Design Twitter - System Design

System requirements

Functional:

List functional requirements for the system (Ask the chat bot for hints if stuck.)...

Non-Functional:

List non-functional requirements for the system...

Capacity estimation

QPS read : 50k

QPS write : 30k

Extra QPS for spiky traffic : 10k

size of one record = 40 bytes

TTL = 2 years

Total capacity for 2 years = 40 * 30000 * 3600 * 24 * 365 = 40 Tb

Instance size estimation

QPS : 90k

2k per cluster

45 clusters

45*3*6 cores

Replication : cross dc replication

Consistency : we need local read after write consistency so we can use regional read after write winds strategy. This is eventually consistent and not strongly consistent

Hot shards : we will need to monitor load distribution at shard and parition level. If there is uneven load distribution we may benefit from caching the most frequent urls.
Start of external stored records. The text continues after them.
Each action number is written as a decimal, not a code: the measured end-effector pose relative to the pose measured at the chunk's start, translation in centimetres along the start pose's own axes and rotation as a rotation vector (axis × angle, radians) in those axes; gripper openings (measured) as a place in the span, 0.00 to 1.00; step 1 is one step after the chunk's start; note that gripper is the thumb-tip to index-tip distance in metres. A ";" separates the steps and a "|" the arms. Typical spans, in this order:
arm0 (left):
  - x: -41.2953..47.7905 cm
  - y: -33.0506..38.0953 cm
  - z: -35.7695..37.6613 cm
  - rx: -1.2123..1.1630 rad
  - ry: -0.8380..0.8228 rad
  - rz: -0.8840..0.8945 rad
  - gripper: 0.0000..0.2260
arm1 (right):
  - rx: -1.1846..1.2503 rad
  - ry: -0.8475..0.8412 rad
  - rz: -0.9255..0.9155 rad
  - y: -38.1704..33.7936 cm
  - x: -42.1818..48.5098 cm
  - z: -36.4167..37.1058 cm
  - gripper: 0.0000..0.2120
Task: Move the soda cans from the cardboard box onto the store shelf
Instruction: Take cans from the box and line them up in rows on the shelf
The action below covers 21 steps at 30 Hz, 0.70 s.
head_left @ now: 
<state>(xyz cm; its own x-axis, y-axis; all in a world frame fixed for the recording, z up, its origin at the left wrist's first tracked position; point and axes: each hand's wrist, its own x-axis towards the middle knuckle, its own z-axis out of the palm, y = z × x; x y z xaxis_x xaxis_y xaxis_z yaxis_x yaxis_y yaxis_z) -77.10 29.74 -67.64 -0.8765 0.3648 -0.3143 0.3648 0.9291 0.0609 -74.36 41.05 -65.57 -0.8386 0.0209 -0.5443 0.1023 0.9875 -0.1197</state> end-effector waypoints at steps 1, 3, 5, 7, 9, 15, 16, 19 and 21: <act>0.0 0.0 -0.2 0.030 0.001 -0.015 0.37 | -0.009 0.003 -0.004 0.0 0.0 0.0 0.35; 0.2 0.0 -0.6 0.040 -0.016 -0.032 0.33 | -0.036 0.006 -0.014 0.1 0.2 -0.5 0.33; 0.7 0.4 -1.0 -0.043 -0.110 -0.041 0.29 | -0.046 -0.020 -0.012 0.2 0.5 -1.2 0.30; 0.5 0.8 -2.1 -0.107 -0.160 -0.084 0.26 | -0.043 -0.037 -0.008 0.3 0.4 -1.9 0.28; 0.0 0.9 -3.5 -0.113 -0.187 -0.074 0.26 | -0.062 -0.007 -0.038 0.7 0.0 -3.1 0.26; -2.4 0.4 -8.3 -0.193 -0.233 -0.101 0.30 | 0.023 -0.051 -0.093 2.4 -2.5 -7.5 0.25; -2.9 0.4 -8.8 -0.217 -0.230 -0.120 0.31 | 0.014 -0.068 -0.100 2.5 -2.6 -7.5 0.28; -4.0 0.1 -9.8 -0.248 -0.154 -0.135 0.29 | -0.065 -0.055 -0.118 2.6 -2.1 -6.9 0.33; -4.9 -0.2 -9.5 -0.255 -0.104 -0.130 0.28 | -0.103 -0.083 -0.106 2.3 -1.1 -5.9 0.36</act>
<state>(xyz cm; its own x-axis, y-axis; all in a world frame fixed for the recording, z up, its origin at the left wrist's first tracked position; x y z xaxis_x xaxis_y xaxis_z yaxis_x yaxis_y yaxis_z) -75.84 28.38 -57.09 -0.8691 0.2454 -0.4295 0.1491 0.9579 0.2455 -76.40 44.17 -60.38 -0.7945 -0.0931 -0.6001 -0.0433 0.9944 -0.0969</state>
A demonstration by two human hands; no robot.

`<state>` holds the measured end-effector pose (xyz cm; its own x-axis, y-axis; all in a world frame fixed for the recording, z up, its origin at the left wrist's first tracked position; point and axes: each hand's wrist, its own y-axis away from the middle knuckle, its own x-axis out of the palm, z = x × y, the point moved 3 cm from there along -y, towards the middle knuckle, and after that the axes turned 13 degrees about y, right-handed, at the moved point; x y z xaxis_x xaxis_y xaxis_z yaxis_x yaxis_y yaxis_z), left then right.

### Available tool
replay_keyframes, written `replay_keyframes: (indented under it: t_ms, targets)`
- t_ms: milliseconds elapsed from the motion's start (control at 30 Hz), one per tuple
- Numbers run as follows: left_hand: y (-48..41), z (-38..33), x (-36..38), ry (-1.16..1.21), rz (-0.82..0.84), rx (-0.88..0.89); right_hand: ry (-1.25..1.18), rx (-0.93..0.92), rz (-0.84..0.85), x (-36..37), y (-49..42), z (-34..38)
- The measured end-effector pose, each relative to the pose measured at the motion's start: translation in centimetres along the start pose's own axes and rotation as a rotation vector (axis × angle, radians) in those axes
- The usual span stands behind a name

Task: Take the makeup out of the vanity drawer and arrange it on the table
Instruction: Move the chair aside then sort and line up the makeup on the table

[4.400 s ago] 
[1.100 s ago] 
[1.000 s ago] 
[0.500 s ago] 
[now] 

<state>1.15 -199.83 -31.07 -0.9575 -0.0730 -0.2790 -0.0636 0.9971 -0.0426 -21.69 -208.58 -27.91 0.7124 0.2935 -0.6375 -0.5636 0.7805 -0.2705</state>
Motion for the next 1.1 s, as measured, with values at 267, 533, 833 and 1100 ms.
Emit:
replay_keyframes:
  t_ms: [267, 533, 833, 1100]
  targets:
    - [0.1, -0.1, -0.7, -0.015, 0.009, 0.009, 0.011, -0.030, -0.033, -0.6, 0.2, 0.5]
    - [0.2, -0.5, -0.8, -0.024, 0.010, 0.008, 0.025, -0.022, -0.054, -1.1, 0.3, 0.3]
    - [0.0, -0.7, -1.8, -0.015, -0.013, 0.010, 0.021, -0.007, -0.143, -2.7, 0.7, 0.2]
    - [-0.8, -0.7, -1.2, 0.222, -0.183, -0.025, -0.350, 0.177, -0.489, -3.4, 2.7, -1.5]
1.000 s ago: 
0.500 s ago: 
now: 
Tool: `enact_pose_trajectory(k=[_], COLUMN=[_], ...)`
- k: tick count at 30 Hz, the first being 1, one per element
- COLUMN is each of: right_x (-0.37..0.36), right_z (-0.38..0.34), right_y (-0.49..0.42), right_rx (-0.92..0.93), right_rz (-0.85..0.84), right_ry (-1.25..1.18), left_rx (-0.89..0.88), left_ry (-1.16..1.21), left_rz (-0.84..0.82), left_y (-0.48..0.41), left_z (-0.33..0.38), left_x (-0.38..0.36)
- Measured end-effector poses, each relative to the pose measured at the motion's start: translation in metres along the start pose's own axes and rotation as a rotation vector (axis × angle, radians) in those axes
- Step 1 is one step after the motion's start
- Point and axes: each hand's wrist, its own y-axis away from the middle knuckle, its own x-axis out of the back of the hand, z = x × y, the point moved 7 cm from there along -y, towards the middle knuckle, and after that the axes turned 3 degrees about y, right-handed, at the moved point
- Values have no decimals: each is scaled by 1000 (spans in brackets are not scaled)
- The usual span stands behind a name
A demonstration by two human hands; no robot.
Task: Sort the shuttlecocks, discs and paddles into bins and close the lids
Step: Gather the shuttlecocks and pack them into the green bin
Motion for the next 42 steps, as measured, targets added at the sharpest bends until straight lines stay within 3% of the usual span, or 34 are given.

There are disadvantages to caching too and we will need to monitor cache hit ratio.

API design

UpsertUser'sActivity(

entity_uuid uuid.UUID (required),

event_type string (required),

event_timestamp datetime,

tweetID int (required)

)(error)

GetUser'sActivity(

entity_uuid uuid.UUID (required)

event_type (optional)

) (activites, error)

Database design

schema

CREATE TABLE user_activity(

entity_uuid uuid.UUID (8),

event_type string (8),

tweetID long long int (8),

timestamp DateTime (8)

) ((entity_uuid), event_type, timestamp)

local indexed on event_type and timestamp

local indexed on timestamp

Max no of rows per partition : 10 no of events * 365 * 2 < 10k within the db limit

Redis cache :

The key will be sessionID and the value will be the timeline feed

High-level design

Clients interact with presentation service

presentation service talks to authentication service,

friends service and userActivity service which is the closest to the database layer

presentatation service has

addUser
addFriend
addTweet
addLike
RetrieveTimeline

userActivity service has 2 endpoints that read and write data to the db

For retrieve timeline we cache the timeline in a redis cache.

Request flows

Detailed component design

For the database :

our choice of schema limits the max no of rows thats y it was choosen but for a single timeline request we make 10 parallel calls to the db. We will add a cacheFront and monitor the cacheHit ratio.

For the cache :

we use redis cache with cross dc replication and lazy fallback and a TTL for 1 minute. Need to talk about failure scenarios :

TTL time is short or 1 minute so that timeline always hits the backend after a minute and we can show real-time updates

In case of redis down or failover happening or non-replicated data : we need to query db in case of redis miss. For stale data worst case is that we serve an outdated timeline

Trade offs/Tech choices

For schema : We can choose to compact the schema and store list of friends for every user. Then we have to make a single read call to database for every timeline request. The issue is that the individual size of row will exceed 1 MB and it is not a good practice

For redis : We can also use redis and cache the most active users data so that we do not have to hit the database. I chose to use cacheFront for this purpose to have a cleaner design, easier database integration, one less component and making overall design more scalable but we compromise on latency as we are making 2 extra calls. One to userActivity and another to the cacheFront. We can also choose to do both.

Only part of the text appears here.